Hanafiah bin Hussain (born 16 April 1927) is a Malaysian politician and accountant.

Background
Hanafiah was born in Yan, Kedah to ethnic Malay parents of Acehnese desecent who immigrated from Aceh, Sumatra, Indonesia, long prior to his birth during the British and Dutch colonial rules of both Malaya and the East Indies.
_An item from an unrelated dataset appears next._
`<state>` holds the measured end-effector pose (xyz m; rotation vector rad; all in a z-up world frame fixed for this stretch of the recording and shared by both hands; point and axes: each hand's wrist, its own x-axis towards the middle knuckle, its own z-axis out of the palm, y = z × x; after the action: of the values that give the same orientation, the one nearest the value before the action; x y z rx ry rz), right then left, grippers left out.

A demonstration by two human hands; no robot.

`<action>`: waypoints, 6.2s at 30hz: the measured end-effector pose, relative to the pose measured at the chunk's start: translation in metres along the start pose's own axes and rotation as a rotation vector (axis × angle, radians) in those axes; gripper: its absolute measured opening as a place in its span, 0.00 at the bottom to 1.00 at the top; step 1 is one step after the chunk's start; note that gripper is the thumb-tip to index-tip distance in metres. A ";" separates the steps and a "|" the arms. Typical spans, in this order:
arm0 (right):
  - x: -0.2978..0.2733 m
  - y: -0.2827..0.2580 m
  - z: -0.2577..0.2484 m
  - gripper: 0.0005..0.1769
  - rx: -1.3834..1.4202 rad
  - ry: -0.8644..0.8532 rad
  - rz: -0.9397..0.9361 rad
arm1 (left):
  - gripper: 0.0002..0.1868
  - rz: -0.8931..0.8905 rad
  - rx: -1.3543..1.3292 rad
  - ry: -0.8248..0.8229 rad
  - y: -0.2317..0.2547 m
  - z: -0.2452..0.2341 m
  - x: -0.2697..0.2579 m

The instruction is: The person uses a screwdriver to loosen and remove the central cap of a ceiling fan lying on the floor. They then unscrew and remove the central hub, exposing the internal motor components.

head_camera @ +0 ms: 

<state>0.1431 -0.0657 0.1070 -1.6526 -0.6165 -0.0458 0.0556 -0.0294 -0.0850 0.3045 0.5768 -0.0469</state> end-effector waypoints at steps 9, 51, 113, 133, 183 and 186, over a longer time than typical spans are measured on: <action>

He attended the Sultan Abdul Hamid College and gained an accountancy degree from Victoria University of Manchester in 1953, followed by a professional qualification from the Association of Chartered Accountants and later as a fellow of the Institute of Chartered Accountants in England and Wales (ICAEW).

Politics
Hanafiah participated actively in politics and later on, in trade and diplomacy. From 1964 to 1974, he served as Member of Parliament for the Jerai, Kedah constituency. From 1965 to 1970, he was UMNO Treasurer-General, Member of the UMNO Supreme Council, and Chairman of the Parliament's Public Accounts Committee for two terms.

Election results

Honours and awards
  :
  Member of the Order of the Defender of the Realm (AMN) (1961)
 :
 Recipient of the Malaysian Commemorative Medal (Silver) (PPM) (1965)
  Commander of the Order of Loyalty to the Crown of Malaysia (PSM) – Tan Sri (2001)
  :
  Knight Companion of the Order of Loyalty to the Royal House of Kedah (DSDK) – Dato' (1988)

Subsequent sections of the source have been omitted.